When he put on the other man’s jacket and zipped it up, covering his abs, and he finally looked back at me. “I shall tell you more if you agree to help me, young one.”

“First of all, my name is Druella. Druella Zirie Monroe, not young one. Secondly, you can’t just steal their clothes!”

“Firstly, I am Theseus Christian Apollo de Thorbørn.” He bowed his head slightly before walking barefoot across the forest floor through the maze of bodies toward me. “Secondly, you were uncomfortable with my nakedness, so I sought clothing. Now, what is the complaint? For what good are clothes to the dead?”

“What is going to happen when the police stumble in on this in the morning?” I questioned, but he was unbothered or just slow. “They’re going to wonder where their clothes were, and after that, they will try to track them down. You’re wearing evidence.”

“Or we could destroy the bodies—”

“We? Why we?” I questioned quickly. “There is no we. I’m an innocent bystander.”

“Now that we’ve been introduced, Ms. Monroe, you would not be opposed to helping an old vampire find his way. Would you?”

There was nothing old about him. He looked like he’d just hit his thirties. Before I could ask, a twig snapped in the distance, and the rustle of leaves alerted me to a deer running deep into the forest.

“I can wait until after you finish your giant rat.” He smirked, and I felt like he was teasing me.

“I don’t know if I want to help you, Mr. Thorbørn. You are strange…even for a vampire.” I stepped back from him.

He looked unbothered by my words. “I see, then I shall not force you. Enjoy your hunt, Ms. Monroe.”

I nodded, stepping away again, not wanting to turn my back on him. He stood tall, straight, and completely calm, his grey eyes never leaving me. When there was enough space between us, I turned and ran as fast as my feet would take me, bewildered by whatever I had just witnessed. I hadn’t met many vampires. In truth, I’d only met and spoken with one other. But if I had seen or felt them in passing, they kept their distance, and none of them had been naked as far as I knew.
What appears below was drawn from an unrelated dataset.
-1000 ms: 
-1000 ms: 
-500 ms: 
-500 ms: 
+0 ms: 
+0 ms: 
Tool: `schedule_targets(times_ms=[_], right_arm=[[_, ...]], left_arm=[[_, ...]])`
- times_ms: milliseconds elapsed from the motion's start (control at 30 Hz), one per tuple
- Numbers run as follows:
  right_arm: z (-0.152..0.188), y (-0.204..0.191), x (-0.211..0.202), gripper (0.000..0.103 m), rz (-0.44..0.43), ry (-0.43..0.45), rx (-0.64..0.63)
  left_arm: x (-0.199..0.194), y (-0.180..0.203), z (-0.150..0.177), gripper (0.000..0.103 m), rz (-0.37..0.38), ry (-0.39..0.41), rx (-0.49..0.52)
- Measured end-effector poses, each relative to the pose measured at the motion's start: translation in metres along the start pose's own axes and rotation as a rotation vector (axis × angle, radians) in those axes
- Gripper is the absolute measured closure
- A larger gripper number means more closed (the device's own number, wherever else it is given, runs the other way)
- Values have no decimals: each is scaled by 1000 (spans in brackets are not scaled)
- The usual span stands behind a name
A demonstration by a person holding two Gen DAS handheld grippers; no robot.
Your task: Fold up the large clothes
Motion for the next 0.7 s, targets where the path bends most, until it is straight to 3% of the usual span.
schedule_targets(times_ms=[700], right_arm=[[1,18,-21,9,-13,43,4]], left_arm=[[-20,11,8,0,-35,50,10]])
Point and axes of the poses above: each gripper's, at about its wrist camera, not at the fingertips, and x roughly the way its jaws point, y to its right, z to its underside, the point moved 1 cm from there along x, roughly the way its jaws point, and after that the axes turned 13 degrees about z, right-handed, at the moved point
His body flashed through my mind again, how perfectly sculpted everyone one of his muscles were as if he were a Greek god. I wanted to laugh. That was how men were described in romance novels, but he actually was Greek, so then was he just a god? I was so lost in the thought that I didn’t hear or feel the heat until it was too late.

“Get down!”

I heard his husky voice before I felt as though twelve semi-trucks smashed into my waist. In the briefest of milliseconds, all I saw was fire before my body collided with the base of a tree. It shattered against me, and I fell to the ground with a thud.

“Are you so young you cannot even smell a witch?” he snapped.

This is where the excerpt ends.